## Brief
Take the whole listing and reproduce it exactly, pictures excepted.

## Dataset extract
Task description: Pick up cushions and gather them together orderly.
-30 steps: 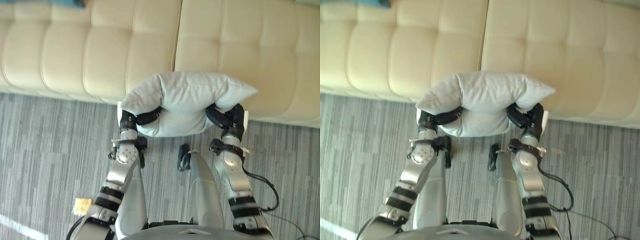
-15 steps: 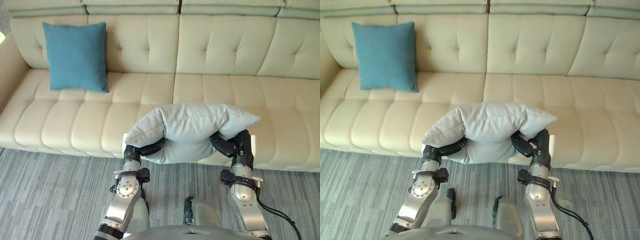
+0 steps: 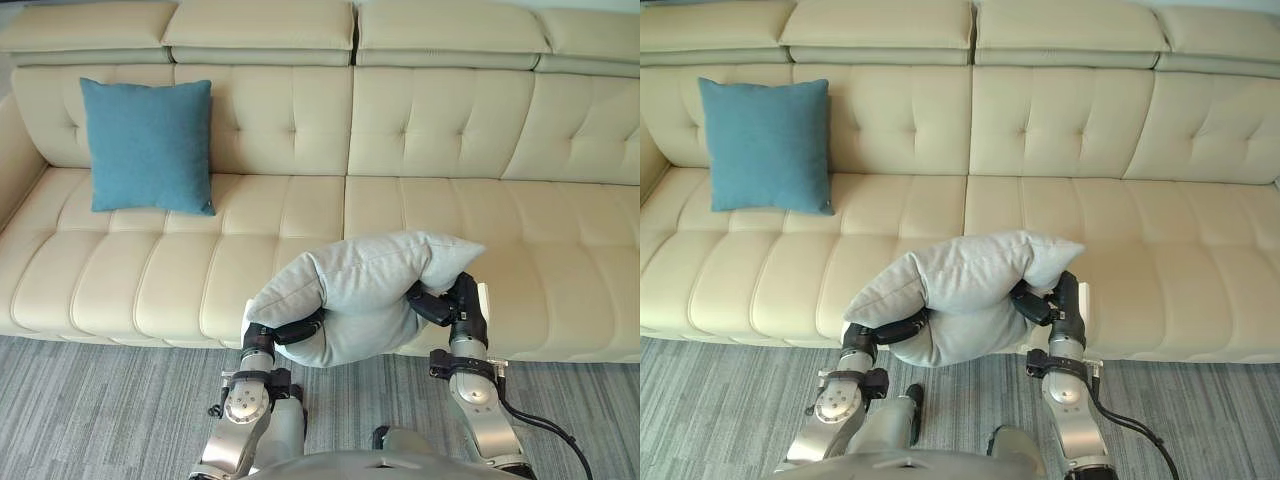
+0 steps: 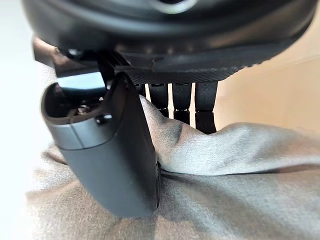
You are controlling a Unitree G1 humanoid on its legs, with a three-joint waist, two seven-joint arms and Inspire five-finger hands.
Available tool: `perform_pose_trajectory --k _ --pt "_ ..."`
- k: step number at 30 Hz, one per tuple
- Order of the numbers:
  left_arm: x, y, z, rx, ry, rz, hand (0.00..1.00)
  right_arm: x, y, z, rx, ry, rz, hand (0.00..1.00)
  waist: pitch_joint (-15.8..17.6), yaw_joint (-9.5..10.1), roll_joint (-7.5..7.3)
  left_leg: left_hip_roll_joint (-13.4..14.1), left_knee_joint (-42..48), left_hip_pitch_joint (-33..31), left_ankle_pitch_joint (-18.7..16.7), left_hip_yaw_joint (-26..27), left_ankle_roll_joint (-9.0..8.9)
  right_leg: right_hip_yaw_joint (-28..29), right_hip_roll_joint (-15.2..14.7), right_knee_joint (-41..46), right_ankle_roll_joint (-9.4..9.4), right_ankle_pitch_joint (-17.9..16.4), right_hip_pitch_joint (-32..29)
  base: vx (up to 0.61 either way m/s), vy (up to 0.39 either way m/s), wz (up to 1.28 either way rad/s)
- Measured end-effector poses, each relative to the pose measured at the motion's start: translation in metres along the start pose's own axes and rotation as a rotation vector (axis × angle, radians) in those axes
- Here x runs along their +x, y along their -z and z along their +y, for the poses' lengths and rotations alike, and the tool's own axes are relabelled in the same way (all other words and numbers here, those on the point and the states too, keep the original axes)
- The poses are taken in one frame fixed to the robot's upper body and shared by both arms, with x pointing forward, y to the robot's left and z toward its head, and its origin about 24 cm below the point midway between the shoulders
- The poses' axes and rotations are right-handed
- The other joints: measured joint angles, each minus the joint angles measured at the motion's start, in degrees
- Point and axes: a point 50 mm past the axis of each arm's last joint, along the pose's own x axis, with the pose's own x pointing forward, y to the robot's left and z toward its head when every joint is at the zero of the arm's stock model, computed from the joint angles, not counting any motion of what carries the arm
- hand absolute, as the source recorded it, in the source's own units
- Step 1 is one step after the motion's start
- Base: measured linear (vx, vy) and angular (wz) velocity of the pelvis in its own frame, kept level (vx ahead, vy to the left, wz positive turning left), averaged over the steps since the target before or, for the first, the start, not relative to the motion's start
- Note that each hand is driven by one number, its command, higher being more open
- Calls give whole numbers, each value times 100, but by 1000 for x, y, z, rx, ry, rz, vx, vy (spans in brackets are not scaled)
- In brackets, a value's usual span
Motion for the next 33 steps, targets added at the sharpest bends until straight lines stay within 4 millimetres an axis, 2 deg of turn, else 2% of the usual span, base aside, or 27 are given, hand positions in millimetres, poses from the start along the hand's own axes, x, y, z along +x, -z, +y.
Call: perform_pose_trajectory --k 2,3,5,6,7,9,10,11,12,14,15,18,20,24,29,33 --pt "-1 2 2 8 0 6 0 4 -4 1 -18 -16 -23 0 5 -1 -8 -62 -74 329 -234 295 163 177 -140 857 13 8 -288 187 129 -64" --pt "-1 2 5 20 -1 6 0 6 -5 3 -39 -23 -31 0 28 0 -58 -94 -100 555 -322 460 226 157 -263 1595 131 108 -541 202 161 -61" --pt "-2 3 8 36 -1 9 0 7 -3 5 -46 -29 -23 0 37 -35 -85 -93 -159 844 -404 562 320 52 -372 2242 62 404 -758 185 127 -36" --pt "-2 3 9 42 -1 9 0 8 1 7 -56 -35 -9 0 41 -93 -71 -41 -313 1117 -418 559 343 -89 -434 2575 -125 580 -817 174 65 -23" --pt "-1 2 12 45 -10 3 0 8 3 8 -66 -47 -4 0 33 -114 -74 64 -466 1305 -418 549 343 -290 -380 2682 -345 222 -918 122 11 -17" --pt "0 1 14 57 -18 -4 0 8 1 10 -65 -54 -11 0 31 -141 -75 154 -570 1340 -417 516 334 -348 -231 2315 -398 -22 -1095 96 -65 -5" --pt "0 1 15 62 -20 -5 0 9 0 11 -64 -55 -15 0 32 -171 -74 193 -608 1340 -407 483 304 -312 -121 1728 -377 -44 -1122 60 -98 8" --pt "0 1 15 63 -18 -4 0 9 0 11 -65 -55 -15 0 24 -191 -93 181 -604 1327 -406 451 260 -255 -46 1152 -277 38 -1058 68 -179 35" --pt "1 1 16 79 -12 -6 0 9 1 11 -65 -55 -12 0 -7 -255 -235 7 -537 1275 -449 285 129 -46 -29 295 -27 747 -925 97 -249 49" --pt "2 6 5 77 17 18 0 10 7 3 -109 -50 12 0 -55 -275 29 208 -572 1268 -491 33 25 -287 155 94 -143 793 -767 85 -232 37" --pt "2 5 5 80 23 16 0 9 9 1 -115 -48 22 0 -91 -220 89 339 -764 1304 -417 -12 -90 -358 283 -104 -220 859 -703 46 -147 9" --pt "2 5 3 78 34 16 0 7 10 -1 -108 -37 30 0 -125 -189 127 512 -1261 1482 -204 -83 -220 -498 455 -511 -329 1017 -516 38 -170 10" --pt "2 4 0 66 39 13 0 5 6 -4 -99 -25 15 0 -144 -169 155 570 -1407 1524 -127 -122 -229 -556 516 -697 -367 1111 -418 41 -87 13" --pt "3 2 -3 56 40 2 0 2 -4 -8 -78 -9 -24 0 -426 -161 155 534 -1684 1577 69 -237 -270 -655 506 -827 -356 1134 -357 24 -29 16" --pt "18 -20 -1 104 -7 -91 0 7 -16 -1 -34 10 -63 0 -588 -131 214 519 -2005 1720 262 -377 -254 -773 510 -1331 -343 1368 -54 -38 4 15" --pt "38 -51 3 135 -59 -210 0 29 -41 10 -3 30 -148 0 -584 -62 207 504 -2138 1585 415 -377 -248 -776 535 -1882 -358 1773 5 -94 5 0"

## Response area
Task description: Pick up cushions and gather them together orderly.
-30 steps: 
-15 steps: 
+0 steps: 
+0 steps: 
You are controlling a Unitree G1 humanoid on its legs, with a three-joint waist, two seven-joint arms and Inspire five-finger hands.
Available tool: `perform_pose_trajectory --k _ --pt "_ ..."`
- k: step number at 30 Hz, one per tuple
- Order of the numbers:
  left_arm: x, y, z, rx, ry, rz, hand (0.00..1.00)
  right_arm: x, y, z, rx, ry, rz, hand (0.00..1.00)
  waist: pitch_joint (-15.8..17.6), yaw_joint (-9.5..10.1), roll_joint (-7.5..7.3)
  left_leg: left_hip_roll_joint (-13.4..14.1), left_knee_joint (-42..48), left_hip_pitch_joint (-33..31), left_ankle_pitch_joint (-18.7..16.7), left_hip_yaw_joint (-26..27), left_ankle_roll_joint (-9.0..8.9)
  right_leg: right_hip_yaw_joint (-28..29), right_hip_roll_joint (-15.2..14.7), right_knee_joint (-41..46), right_ankle_roll_joint (-9.4..9.4), right_ankle_pitch_joint (-17.9..16.4), right_hip_pitch_joint (-32..29)
  base: vx (up to 0.61 either way m/s), vy (up to 0.39 either way m/s), wz (up to 1.28 either way rad/s)
- Measured end-effector poses, each relative to the pose measured at the motion's start: translation in metres along the start pose's own axes and rotation as a rotation vector (axis × angle, radians) in those axes
- Here x runs along their +x, y along their -z and z along their +y, for the poses' lengths and rotations alike, and the tool's own axes are relabelled in the same way (all other words and numbers here, those on the point and the states too, keep the original axes)
- The poses are taken in one frame fixed to the robot's upper body and shared by both arms, with x pointing forward, y to the robot's left and z toward its head, and its origin about 24 cm below the point midway between the shoulders
- The poses' axes and rotations are right-handed
- The other joints: measured joint angles, each minus the joint angles measured at the motion's start, in degrees
- Point and axes: a point 50 mm past the axis of each arm's last joint, along the pose's own x axis, with the pose's own x pointing forward, y to the robot's left and z toward its head when every joint is at the zero of the arm's stock model, computed from the joint angles, not counting any motion of what carries the arm
- hand absolute, as the source recorded it, in the source's own units
- Step 1 is one step after the motion's start
- Base: measured linear (vx, vy) and angular (wz) velocity of the pelvis in its own frame, kept level (vx ahead, vy to the left, wz positive turning left), averaged over the steps since the target before or, for the first, the start, not relative to the motion's start
- Note that each hand is driven by one number, its command, higher being more open
- Calls give whole numbers, each value times 100, but by 1000 for x, y, z, rx, ry, rz, vx, vy (spans in brackets are not scaled)
- In brackets, a value's usual span
Motion for the next 33 steps, targets added at the sharpest bends until straight lines stay within 4 millimetres an axis, 2 deg of turn, else 2% of the usual span, base aside, or 27 are given, hand positions in millimetres, poses from the start along the hand's own axes, x, y, z along +x, -z, +y.
Call: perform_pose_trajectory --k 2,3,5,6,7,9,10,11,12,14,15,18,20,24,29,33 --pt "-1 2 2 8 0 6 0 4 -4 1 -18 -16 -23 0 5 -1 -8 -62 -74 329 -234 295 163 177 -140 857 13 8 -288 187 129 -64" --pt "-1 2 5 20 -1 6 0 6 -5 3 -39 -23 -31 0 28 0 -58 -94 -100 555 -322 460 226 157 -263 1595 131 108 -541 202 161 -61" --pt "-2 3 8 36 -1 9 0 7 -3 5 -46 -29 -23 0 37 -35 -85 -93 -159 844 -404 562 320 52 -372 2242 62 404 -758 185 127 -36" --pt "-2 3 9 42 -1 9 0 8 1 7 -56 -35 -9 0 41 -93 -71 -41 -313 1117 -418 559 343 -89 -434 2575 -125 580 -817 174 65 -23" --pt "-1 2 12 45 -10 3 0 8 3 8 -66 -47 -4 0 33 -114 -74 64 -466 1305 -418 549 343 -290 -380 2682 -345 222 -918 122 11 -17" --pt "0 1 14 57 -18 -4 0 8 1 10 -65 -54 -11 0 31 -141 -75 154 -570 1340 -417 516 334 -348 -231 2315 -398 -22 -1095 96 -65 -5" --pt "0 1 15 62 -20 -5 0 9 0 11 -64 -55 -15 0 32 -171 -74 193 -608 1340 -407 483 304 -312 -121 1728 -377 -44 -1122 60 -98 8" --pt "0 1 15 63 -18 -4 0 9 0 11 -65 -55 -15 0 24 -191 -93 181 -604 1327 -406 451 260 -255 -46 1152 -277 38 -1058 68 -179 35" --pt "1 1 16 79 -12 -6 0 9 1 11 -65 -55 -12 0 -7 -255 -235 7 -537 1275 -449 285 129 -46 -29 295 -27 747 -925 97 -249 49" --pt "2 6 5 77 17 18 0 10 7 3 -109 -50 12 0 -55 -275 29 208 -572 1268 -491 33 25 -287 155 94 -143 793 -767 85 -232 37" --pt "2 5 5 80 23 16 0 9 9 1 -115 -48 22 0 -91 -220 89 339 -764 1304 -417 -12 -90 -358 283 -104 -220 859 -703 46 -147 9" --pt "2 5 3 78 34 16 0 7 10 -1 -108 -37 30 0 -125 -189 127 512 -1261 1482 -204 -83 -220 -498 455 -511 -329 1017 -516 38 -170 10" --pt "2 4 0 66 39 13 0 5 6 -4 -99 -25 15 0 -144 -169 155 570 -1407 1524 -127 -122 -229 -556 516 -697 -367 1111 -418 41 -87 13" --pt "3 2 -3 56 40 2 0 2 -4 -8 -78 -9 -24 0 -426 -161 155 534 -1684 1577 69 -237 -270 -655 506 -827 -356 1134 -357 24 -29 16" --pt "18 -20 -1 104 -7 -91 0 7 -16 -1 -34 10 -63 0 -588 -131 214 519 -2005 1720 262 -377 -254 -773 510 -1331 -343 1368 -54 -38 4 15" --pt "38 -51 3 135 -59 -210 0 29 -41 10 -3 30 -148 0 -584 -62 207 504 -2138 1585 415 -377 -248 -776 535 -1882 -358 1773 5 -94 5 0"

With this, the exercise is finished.